Targeting 486 instead of 686 to troubleshoot small FP variations

rokelley · ‎07-10-2023

We have an app originally built withe IPSXE 2018 that we're now building with oneAPI 2022.0, but we're getting slightly different floating point results around the 5th significant figure. Both builds are targeting Windows IA32 x86/x87. When I compared the assembly listing from both builds, I noticed the IPSXE version was using the .486p & .387 directives and the oneAPI version was using the .686p & .387 directives. Is there a way to limit the compiler to .486p? Are there some options I should try? As of now I've tried disabling optimization, rounding/not rounding floating point results (/Qfp-port) disabling speculation of floating point operations, using the safe floating point model, and enabling Minus Zero support.

mecej4 · ‎07-11-2023

Intel OneAPI and Parallel Studio compilers do not produce assembly files unless requested, so any compiler directives (and everything else, for that matter) that you see in the output assembly files are for information purposes. It would be better for you to record the two sets of compiler options that you used with the old and new compilers.

Older versions of the compiler accepted the /arch:IA32 option, and generated x87 FPU instructions. The current OneAPI (correction: ifx) compiler does not generate x87 instructions, and rejects the arch:IA32 option. Since the x87 and SSE floating point registers and instructions are quite different, it is not surprising that the x87 and SSE versions of your program gave somewhat different results.

You may confirm my speculation by producing disassembly listings (dumpbin /disasm xyz.obj) from the new and old OBJ files and comparing them.

rokelley · ‎07-11-2023

I think ifort still supports /arch:IA32. I disassembled both bins and I can see the x87 instructions and ST registers in both. The same compiler options were used in both builds AFAIK but I'll scrape the actual options used out of the build log here in a second.

rokelley · ‎07-11-2023

The actual ifort options used in oneAPI 2023.1:

/nologo
/O2
/arch:IA32 
/Qdiag-error-limit:50 
/warn:all 
/Qsave 
/Qinit:zero
/libs:static 
/threads 
/c 
/Qm32

The same for IPSXE2018:

/nologo
/O2
/arch:IA32 
/Qdiag-error-limit:50 
/warn:all 
/Qsave 
/libs:static 
/threads 
/c
/Qm32

mecej4 · ‎07-11-2023

I took a short (9 lines, single assignment statement in a DO loop) subroutine, and compiled it with the options that you reported (I am using the current OneAPI compiler and the Parallel Studio 2013SP1 compilers). Comparing the assembler files and the disassembled OBJ files did not show me any differences that could cause the results to differ. I did note the .486P versus the .686P, but that should not matter.
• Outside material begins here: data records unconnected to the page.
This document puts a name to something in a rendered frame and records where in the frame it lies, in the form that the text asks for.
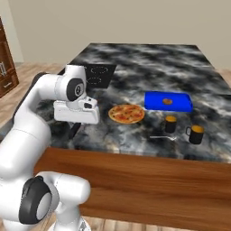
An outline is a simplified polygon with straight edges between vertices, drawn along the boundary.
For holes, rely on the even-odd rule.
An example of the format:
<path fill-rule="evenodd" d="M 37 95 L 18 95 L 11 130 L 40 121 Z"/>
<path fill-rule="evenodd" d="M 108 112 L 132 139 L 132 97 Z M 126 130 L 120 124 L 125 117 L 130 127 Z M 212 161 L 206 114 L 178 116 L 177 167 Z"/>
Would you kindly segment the small black cup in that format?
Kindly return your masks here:
<path fill-rule="evenodd" d="M 165 117 L 165 132 L 172 134 L 176 130 L 177 118 L 173 115 L 167 115 Z"/>

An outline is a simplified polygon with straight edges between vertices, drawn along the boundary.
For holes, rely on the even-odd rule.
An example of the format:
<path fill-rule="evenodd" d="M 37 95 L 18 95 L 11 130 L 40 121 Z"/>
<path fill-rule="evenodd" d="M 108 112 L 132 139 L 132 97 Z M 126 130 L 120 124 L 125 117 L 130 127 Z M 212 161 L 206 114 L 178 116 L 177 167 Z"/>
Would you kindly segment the black hob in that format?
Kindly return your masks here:
<path fill-rule="evenodd" d="M 80 63 L 86 72 L 87 88 L 108 88 L 116 65 Z"/>

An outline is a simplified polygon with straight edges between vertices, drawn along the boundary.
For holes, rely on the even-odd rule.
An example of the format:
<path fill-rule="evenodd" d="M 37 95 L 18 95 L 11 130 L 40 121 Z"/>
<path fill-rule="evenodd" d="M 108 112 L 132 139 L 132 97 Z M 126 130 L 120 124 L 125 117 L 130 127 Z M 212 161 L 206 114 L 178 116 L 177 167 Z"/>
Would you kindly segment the blue tray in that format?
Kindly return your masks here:
<path fill-rule="evenodd" d="M 172 100 L 172 105 L 164 105 L 163 99 Z M 175 92 L 147 91 L 144 94 L 144 107 L 148 110 L 191 112 L 193 104 L 188 94 Z"/>

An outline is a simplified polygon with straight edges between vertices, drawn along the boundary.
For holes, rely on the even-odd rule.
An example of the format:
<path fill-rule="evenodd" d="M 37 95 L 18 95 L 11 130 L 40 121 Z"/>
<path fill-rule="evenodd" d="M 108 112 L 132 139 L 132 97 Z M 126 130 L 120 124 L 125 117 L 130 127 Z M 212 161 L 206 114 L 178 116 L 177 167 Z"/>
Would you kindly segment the pepperoni pizza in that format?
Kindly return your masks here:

Will you be able to supply a short "reproducer", i.e., a minimal working example code, that can be used to establish that the two compiler versions lead to different floating point results after running?

jimdempseyatthecove · ‎07-11-2023

>> I did note the .486P versus the .686P, but that should not matter.

It will if SSE/AVX code is generated as the FPU internally uses 80-bit floating point. When temporarry intermediary results in an expression are stored on the FPU stack they are stored as 80-bit(as opposed to 64/32 bit when in SSE/AVX register). This can result in loss of precision.

Also, optimizaton may differ sequence of operations, which can alter result approximation.

CAUTION it has been rumored that future CPU's might eliminate the FPU instructions. You are advised to migrate to AVX. Which may require you to produce or find a different set of certified results data.

Jim Dempsey

rokelley · ‎07-11-2023

We're using

/arch:IA32

So AFAIK MMX/SSE/AVX instructions are not in use. I'll try to come up with some sanitized example code that reproduces the behavior we're seeing.

Steve_Lionel · ‎07-13-2023

I suggest you read Improving Numerical Reproducibility in C/C++/Fortran - there are many factors that can change last-bit results, some of which you cannot control.

Ron_Green · ‎07-13-2023

Steve's reference gives you the core options for FP control.

I have attached another reference for additional details.

You can also use

-dryrun

or

-#

with both compilers. This will cause the driver to print all defines, libs, paths, and options passed from the driver to the backend compiler.

You could also try IFX instead of IFORT. In the interplay of optimization versus accuracy, IFX leans more towards accuracy.